The $6 million project would result in a tile-roofed brick structure with large, awning-covered storefronts and a clock tower.
- Kansas Seed House LLC is redeveloping the former Quantrill's Flea Market to include about 10,000 square feet of retail space on a lower level, and about 30,000 square feet of office space on upper levels. That project was begun late last year, and the first office tenants were to begin moving in by the first of April.
- Winter Inc. is planning to develop vacant ground at the northeast corner of Eighth and New Hampshire streets, the south end of an area known as the "Winter block." The 38,000-square-foot building would include 20,000 square feet of retail space on the first level, with offices and apartments upstairs.
It's not yet clear who will take all the space, but there apparently are lots of chains eyeing Lawrence's downtown area.
"At any one time, we've had 40 or 50 companies walking downtown and not being able to find a place," said Art Cromer of American Real Estate and Investments Inc. in Lawrence. "We'll have a place to put them now."
Though most of the interested companies are what he called "major" chains, Cromer says most also fit into downtown's niche of specialty retailing.
Leisa Lowry, of JP Weigand and Sons Inc. real estate in Wichita, says having a big inventory of new space available will certainly attract more chain retailers of all types.
"All these nationals like to cluster, so if you can get five or six to go at once, that helps," said Lowry, who is working on securing tenants for two of the projects.
That prospect raised some concerns for Sarah Fayman, president of Downtown Lawrence Inc. and owner of Sarah's Fabrics, a downtown fixture for 26 years.
"If you start to build spaces that are going to be filled by large stores ... I think it has the possibility of destroying -- or changing -- our appearance downtown to where it looks like an Oak Park Mall," she said, referring to the popular Overland Park shopping center. "If chain stores come, the question is: Who would drive here for stores that they already have in their back yard? That's a lot of the fear."
Then there are concerns redevelopment -- while perhaps saving downtown from the South Iowa onslaught -- might be turning the gun of progress on itself.
"People's first choice is always going to be Mass.
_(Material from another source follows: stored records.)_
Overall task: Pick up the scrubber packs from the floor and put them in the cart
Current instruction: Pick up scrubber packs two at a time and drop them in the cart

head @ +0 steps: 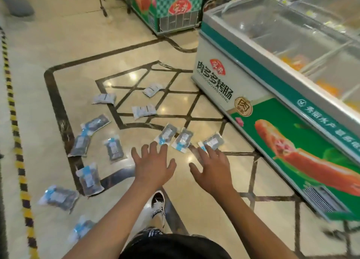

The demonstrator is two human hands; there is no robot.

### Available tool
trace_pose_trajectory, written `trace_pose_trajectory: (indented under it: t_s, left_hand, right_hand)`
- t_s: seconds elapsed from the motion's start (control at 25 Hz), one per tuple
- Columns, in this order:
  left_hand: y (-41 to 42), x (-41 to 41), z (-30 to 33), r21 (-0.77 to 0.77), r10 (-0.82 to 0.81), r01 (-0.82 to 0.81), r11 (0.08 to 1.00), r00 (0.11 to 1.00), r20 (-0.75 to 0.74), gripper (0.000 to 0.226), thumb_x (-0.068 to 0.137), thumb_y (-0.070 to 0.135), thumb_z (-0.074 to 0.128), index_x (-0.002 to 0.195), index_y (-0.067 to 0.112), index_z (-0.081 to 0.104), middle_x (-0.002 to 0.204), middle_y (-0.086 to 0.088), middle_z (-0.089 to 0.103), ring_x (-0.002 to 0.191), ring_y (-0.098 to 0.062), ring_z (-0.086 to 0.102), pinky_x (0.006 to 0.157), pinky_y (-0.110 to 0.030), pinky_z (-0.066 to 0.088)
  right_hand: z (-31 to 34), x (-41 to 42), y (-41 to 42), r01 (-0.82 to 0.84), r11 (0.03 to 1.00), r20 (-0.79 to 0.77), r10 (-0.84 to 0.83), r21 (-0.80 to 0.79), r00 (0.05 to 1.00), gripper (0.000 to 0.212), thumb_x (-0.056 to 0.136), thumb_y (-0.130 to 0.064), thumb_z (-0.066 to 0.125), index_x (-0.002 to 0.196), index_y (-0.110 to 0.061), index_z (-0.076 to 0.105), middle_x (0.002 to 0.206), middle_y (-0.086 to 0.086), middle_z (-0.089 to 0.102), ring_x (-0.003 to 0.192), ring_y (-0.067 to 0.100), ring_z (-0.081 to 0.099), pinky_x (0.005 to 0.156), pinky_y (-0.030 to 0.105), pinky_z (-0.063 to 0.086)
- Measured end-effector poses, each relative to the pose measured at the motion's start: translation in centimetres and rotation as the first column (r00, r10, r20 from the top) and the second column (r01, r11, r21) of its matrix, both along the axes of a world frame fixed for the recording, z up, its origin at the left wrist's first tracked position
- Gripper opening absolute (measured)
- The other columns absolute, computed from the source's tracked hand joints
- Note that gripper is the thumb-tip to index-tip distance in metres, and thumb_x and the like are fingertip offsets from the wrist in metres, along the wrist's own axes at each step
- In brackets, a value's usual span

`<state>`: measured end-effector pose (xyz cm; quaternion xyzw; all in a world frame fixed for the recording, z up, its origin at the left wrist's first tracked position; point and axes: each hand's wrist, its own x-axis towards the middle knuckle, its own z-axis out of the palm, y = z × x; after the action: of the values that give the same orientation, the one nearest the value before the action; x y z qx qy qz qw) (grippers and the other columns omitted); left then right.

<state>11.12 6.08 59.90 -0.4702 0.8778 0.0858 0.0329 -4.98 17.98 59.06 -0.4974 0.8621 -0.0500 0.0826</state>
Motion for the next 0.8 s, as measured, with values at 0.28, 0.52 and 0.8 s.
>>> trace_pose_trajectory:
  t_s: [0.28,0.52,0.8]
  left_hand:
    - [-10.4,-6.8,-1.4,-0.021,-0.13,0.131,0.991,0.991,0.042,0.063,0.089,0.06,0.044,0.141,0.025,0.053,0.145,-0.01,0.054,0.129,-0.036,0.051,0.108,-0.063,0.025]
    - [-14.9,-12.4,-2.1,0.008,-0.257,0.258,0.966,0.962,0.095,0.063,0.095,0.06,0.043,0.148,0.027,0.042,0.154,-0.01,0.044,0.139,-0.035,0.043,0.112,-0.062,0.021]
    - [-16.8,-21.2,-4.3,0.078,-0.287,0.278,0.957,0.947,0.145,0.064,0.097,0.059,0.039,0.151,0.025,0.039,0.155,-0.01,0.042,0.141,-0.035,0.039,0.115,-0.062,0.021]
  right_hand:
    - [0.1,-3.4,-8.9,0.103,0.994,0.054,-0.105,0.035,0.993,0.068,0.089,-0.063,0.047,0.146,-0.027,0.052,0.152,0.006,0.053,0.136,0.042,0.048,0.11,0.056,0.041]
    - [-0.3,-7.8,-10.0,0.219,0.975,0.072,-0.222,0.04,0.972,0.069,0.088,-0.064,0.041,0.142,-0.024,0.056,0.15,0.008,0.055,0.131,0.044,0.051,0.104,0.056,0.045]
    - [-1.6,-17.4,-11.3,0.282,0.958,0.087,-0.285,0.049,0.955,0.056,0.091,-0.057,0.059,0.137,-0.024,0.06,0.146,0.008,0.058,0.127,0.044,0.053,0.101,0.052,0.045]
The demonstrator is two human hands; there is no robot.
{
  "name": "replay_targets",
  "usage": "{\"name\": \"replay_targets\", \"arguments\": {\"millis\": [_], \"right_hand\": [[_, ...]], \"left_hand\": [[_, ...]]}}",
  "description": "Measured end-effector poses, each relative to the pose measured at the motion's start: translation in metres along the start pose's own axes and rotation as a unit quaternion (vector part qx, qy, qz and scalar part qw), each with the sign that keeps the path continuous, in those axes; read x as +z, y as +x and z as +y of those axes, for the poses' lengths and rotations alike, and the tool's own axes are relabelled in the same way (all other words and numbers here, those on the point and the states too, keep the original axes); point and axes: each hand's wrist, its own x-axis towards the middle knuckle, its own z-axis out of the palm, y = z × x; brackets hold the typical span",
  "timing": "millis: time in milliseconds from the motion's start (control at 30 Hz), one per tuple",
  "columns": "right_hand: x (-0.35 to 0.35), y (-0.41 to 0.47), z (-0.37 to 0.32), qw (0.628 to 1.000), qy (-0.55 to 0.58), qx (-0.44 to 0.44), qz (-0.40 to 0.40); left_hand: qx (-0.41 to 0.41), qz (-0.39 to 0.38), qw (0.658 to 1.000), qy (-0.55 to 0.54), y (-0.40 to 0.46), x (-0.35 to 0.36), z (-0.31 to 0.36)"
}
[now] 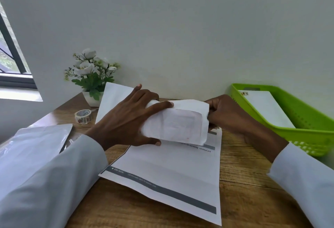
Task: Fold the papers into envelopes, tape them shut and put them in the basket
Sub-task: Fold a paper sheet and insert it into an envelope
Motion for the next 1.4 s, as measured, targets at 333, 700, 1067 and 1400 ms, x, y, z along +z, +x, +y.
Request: {"name": "replay_targets", "arguments": {"millis": [333,700,1067,1400], "right_hand": [[-0.019,-0.002,0.001,0.995,0.046,0.027,-0.086],[0.007,-0.005,0.003,0.999,0.014,0.002,-0.040],[0.022,-0.006,0.010,0.997,0.046,-0.025,0.058],[0.033,-0.021,-0.007,0.969,0.202,-0.139,0.011]], "left_hand": [[-0.016,0.025,1.000,0.006,-0.002,-0.004,-0.004],[-0.001,0.037,0.999,0.003,0.002,-0.002,0.004],[-0.024,0.059,0.998,-0.003,0.004,-0.006,0.010],[-0.120,0.241,0.963,-0.028,0.013,-0.029,0.024]]}}
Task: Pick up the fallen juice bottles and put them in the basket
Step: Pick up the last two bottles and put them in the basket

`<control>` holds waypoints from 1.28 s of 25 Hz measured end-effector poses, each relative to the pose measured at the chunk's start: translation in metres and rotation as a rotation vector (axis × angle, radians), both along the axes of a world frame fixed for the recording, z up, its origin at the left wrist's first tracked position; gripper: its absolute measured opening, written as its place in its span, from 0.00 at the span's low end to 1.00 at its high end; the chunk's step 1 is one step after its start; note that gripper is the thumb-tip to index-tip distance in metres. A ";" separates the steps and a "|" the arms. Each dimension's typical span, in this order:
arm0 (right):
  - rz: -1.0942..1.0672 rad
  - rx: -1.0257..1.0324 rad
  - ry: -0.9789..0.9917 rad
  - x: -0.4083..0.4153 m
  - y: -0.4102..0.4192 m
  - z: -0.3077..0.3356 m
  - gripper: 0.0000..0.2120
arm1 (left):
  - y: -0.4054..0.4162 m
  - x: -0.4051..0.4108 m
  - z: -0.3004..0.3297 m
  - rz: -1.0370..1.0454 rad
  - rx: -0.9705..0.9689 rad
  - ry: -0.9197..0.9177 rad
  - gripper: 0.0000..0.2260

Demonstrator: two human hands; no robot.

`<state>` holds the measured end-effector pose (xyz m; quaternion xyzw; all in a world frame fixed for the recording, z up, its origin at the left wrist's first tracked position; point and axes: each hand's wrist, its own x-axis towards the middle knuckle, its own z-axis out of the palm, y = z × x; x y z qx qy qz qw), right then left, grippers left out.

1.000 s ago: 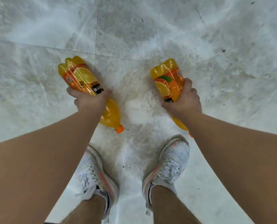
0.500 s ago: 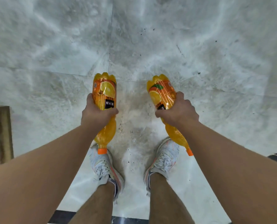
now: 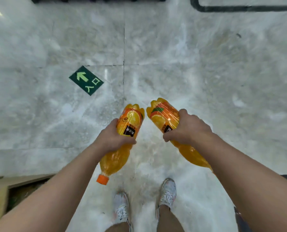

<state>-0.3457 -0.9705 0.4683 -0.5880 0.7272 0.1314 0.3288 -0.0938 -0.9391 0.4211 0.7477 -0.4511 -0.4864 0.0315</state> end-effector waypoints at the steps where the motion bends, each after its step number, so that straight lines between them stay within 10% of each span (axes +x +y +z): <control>1: -0.004 -0.036 0.023 0.000 0.004 0.048 0.43 | -0.001 0.005 0.044 -0.022 -0.020 0.004 0.43; 13: -0.148 -0.393 0.077 0.028 0.130 0.437 0.39 | 0.067 0.017 0.426 -0.147 -0.332 -0.066 0.50; 22: -0.098 -0.422 -0.089 0.059 0.189 0.468 0.46 | 0.147 0.040 0.491 -0.064 -0.366 -0.197 0.50; 32: 0.418 -0.375 -0.212 0.129 0.250 0.482 0.45 | 0.336 0.073 0.507 0.510 -0.379 -0.304 0.52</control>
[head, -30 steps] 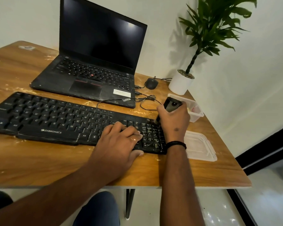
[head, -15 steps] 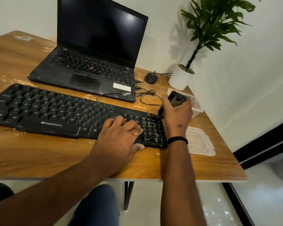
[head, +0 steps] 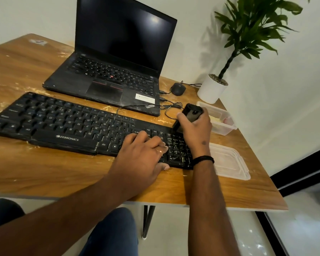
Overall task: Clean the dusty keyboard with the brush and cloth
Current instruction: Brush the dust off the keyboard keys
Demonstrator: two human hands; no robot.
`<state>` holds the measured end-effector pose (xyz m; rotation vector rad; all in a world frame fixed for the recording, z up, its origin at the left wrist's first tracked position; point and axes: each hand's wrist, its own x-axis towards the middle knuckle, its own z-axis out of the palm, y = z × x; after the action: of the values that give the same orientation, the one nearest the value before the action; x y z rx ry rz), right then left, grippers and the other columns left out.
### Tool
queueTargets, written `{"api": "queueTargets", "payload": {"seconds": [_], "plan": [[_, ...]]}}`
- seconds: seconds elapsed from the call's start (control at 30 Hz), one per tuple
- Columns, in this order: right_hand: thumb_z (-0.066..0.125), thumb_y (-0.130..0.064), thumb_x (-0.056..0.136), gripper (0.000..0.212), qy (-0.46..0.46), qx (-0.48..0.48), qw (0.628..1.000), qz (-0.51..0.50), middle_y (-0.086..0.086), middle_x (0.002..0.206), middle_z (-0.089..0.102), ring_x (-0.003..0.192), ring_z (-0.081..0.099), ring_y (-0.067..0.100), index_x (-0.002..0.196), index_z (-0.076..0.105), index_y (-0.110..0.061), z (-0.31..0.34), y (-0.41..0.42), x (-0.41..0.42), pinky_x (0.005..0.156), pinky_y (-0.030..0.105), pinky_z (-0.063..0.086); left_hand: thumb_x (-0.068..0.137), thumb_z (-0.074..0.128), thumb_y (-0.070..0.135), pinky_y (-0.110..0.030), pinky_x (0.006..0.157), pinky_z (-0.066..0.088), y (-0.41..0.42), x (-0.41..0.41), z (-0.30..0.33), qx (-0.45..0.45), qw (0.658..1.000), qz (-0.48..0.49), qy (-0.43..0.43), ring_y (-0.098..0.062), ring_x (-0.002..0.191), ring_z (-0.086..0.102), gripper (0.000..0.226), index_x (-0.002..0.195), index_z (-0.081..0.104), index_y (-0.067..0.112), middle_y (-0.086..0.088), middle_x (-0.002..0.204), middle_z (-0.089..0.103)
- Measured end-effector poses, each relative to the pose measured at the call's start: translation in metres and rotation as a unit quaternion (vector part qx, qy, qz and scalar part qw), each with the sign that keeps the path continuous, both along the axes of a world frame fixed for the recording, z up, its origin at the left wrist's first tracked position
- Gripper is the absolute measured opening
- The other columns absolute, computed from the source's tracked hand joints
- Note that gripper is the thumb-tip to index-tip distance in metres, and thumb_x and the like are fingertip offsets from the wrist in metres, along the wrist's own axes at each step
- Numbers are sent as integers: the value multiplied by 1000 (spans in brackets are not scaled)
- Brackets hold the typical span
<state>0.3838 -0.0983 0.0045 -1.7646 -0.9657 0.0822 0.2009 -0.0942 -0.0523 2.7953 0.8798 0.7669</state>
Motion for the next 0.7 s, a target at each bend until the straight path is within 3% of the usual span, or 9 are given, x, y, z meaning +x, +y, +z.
{"api": "queueTargets", "payload": {"seconds": [0.13,0.23,0.33,0.43,0.53,0.63,0.7], "plan": [[78,-27,83,25,77,17,994,74,-1,94,65,89,68,15,99,59,-24,0,5,-3,72,29,59,91,52,60,-41,93,40,0,0,0,1,1000,4,2,-16,103,50,51,126,68,27,14,120,62],[77,-19,83,27,78,91,993,-3,-5,86,63,73,61,-3,103,62,-9,4,3,3,63,13,51,92,53,60,-41,94,39,-1,0,2,-8,1000,7,2,-16,104,50,50,128,67,28,14,122,62],[76,-23,79,35,28,71,993,-85,-6,85,63,70,58,0,107,62,-7,3,-2,8,55,3,41,95,44,61,-40,98,35,-2,0,6,-23,1000,2,3,-15,109,47,54,133,63,29,16,127,59],[76,-27,75,31,23,61,993,-96,-5,83,65,73,59,9,99,64,-11,1,-5,9,54,4,41,95,44,63,-38,103,30,-2,0,7,-39,999,-1,8,-14,115,44,56,140,58,32,19,133,55],[76,-21,75,21,57,50,997,-34,-7,77,62,67,55,2,90,64,-12,1,-4,11,55,10,44,97,42,63,-37,105,27,-2,-2,8,-43,999,-2,12,-13,119,40,57,144,52,33,19,139,50],[76,-21,74,22,100,104,989,-25,-5,77,63,69,58,2,89,65,-11,3,-5,13,60,19,48,97,40,64,-37,107,27,-1,-1,8,-42,999,-4,15,-13,120,38,58,146,50,33,19,140,49],[78,-17,76,22,85,141,984,-61,-8,77,64,66,58,-5,92,66,-9,5,-7,13,61,13,47,97,41,64,-38,106,27,-1,-1,8,-44,999,-3,15,-13,119,39,58,145,52,33,19,139,50]]}}
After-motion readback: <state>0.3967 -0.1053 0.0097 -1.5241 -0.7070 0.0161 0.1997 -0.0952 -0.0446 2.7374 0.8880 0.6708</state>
Street," Lowry said of the chain retailers eyeing locations in Lawrence. But new space being added on New Hampshire Street could lead some retailers and other users to move to the newer space -- leaving holes on Lawrence's main drag.
Flannery doesn't think so.
"I think it's probably going to raise the property values on Mass. Street," he said.
He also discounted the notion that more national retailers would harm downtown's nature. "Personally, I think the mix of local and national attracts more people," Flannery said. "The national people that locate here are specialty retailers. They're not mass merchants. Gap's a specialty retailer, so are Abercrombie and Borders. They all have a special niche."
And just as new space attracts outside tenants, it could also entice local firms to relocate to downtown from elsewhere -- especially office users.
"A lot of people already doing business in Lawrence would like to be downtown," Flannery said. "It's an exciting place to be."